Their findings were recently published in the Journal of the American Chemical Society. The insights could open the door to a new approach of developing combinatory synthetic crystal growth inhibitors that would rely on synergy that could help advance the frozen food industry or lead to greater cold resistance for living plants, or advances in cryopreservation of tissues and organs.
Fish that live in cold waters have special proteins in their blood stream that prevent tiny ice crystal from growing. These special proteins are named antifreeze proteins. Some fish produce up to 12 different antifreeze proteins, which vary in their ice inhibition efficiency, although their structures are similar. Curiously, the most abundant antifreeze protein in the fish’s blood is a passive antifreeze protein, which cannot inhibit ice growth on its own. Mixtures of these proteins in the laboratory showed that when adding a small amount of an active protein to a passive protein, the mixture is capable of much higher inhibitory effect.
A mixture of two-colored antifreeze proteins binding to the same ice crystal at different locations on the crystal.

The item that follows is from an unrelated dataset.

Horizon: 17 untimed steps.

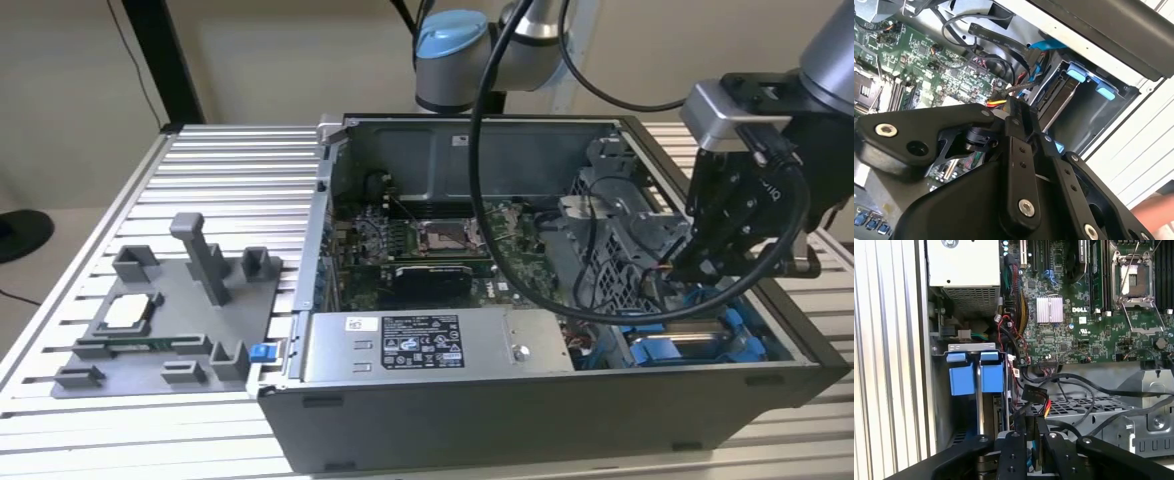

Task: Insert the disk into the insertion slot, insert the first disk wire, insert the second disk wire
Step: 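Insert the first disk wire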

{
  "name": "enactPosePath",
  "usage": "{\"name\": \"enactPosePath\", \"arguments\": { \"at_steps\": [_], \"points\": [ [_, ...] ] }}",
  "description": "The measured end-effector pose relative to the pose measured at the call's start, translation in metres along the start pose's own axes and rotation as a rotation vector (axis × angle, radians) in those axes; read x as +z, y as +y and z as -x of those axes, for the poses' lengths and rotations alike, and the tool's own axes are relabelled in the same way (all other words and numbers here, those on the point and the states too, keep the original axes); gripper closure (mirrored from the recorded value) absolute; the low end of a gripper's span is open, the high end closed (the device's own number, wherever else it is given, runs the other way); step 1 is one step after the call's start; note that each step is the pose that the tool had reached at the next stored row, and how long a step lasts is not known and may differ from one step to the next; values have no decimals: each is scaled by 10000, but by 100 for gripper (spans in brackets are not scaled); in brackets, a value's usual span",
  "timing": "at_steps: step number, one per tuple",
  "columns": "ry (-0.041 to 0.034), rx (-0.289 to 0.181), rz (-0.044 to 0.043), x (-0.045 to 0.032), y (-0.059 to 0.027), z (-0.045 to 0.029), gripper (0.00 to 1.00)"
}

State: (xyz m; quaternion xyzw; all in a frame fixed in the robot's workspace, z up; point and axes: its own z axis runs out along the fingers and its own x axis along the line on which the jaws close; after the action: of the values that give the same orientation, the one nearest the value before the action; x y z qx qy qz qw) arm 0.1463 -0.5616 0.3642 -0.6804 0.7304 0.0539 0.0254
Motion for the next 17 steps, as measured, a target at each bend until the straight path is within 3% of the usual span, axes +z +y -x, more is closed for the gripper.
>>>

“While this effect was discovered more than a decade ago, it was not clear until now how two types of antifreeze proteins can exhibit synergy,” Dr. Drori explains. “We used two types of antifreeze proteins, passive and active, and colored each one with a different dye. After mixing the two-colored proteins, we saw that each protein binds to a specific location on the ice crystal, and a better coverage of the ice crystal is achieved.”
The researchers used microfluidic devices, a technology that includes micron-sized channels enabling liquid to flow through the device. Dr. Drori used microfluidic devices to grow ice crystals in the channels and to exchange the solution around these crystals without melting them.
The team found that regardless of the structure of the antifreeze protein or its origin (fish or plant), the ability of the proteins to synergistically enhance ice inhibition was related to the specific face of the crystal that the proteins bind. Spectroscopic experiments of mixtures of antifreeze proteins provided evidence that these proteins do not interact in solution before they bind to ice.